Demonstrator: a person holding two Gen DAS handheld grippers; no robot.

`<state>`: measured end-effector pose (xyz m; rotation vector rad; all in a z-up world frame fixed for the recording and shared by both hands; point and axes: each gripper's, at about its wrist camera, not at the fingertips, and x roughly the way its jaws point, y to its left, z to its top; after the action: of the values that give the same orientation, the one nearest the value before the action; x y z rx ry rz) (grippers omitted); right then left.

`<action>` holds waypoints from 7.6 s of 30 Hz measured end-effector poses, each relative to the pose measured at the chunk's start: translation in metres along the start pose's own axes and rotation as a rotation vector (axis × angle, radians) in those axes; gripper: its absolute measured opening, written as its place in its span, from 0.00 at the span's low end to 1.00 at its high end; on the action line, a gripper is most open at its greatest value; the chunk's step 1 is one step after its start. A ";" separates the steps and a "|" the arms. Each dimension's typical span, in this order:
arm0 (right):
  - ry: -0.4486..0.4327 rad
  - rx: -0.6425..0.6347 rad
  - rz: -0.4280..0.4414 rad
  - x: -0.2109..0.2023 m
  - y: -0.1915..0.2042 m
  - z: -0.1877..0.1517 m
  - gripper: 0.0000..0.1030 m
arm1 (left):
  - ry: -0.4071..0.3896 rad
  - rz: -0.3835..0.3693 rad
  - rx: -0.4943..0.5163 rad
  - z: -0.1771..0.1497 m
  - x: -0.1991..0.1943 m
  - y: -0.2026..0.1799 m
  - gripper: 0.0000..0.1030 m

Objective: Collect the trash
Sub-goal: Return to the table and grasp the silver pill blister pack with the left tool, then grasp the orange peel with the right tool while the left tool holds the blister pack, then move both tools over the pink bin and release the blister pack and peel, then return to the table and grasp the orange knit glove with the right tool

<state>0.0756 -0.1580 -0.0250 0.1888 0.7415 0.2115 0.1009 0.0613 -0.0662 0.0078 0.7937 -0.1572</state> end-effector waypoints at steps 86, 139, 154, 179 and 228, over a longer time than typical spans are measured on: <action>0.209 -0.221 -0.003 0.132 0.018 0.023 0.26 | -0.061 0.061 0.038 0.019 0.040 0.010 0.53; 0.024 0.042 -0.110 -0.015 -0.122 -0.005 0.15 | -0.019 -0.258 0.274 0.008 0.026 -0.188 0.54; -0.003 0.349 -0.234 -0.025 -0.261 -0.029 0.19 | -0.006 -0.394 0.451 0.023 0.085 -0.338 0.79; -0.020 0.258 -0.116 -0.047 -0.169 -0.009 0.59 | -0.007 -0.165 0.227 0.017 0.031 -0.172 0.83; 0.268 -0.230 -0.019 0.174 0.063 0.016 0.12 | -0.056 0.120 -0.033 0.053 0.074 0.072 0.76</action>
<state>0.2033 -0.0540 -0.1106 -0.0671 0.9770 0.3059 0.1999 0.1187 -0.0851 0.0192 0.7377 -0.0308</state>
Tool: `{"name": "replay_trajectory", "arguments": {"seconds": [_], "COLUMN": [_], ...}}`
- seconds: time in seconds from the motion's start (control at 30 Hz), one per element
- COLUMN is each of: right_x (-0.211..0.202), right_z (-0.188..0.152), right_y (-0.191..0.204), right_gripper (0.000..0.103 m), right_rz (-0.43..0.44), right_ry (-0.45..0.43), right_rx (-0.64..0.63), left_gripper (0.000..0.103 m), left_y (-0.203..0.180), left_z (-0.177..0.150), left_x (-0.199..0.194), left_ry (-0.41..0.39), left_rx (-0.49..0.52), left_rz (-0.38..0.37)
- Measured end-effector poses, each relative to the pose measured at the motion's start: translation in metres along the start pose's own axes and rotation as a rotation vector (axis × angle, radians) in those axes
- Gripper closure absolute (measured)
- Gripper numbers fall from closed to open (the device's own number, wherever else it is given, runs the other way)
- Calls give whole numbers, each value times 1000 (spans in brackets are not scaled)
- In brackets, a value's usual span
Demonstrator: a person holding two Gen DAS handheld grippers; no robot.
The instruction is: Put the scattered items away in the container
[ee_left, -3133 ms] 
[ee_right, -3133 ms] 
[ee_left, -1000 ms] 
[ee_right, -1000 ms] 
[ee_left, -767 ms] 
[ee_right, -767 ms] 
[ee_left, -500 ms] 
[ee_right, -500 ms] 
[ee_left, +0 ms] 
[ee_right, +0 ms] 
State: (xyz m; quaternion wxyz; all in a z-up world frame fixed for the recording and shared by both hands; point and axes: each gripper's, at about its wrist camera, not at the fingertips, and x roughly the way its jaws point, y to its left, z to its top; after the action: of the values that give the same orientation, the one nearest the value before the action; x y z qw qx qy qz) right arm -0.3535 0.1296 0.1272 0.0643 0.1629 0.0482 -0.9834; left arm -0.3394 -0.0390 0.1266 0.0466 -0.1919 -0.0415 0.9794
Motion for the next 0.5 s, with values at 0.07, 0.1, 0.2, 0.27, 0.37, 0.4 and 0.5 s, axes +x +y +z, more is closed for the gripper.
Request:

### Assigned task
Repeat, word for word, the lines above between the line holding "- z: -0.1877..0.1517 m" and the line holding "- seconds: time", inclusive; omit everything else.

### Result for this exercise
  - z: -0.1877..0.1517 m
  - gripper: 0.0000..0.1030 m
arm1 (left):
  - ry: -0.4071..0.3896 rad
  - rz: -0.3835..0.3693 rad
  - rx: -0.4943..0.5163 rad
  - z: -0.1771..0.1497 m
  - x: -0.1991..0.1943 m
  - y: -0.2026..0.1799 m
  - gripper: 0.0000..0.1030 m

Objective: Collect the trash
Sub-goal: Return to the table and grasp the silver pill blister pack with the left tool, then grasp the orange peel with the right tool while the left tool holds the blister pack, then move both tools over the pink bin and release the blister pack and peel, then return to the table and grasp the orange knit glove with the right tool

<state>0.0756 -0.1580 -0.0250 0.1888 0.7415 0.2115 0.1009 0.0613 -0.0662 0.0078 0.7937 -0.1572</state> end-effector waypoints at steps 86, 139, 154, 179 and 228, over a longer time than typical spans are measured on: <action>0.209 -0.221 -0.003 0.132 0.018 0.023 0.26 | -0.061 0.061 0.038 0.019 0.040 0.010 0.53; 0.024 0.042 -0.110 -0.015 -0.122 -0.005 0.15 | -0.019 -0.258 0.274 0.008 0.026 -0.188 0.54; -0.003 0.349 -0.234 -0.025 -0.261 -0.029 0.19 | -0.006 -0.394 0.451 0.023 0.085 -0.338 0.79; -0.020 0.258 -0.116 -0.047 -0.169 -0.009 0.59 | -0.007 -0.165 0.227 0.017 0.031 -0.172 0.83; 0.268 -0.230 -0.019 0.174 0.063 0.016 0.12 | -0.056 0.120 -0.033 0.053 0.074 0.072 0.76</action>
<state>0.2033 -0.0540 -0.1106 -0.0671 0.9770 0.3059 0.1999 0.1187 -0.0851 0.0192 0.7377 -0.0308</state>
Tool: `{"name": "replay_trajectory", "arguments": {"seconds": [_], "COLUMN": [_], ...}}`
- seconds: time in seconds from the motion's start (control at 30 Hz), one per element

The exercise ends with this answer.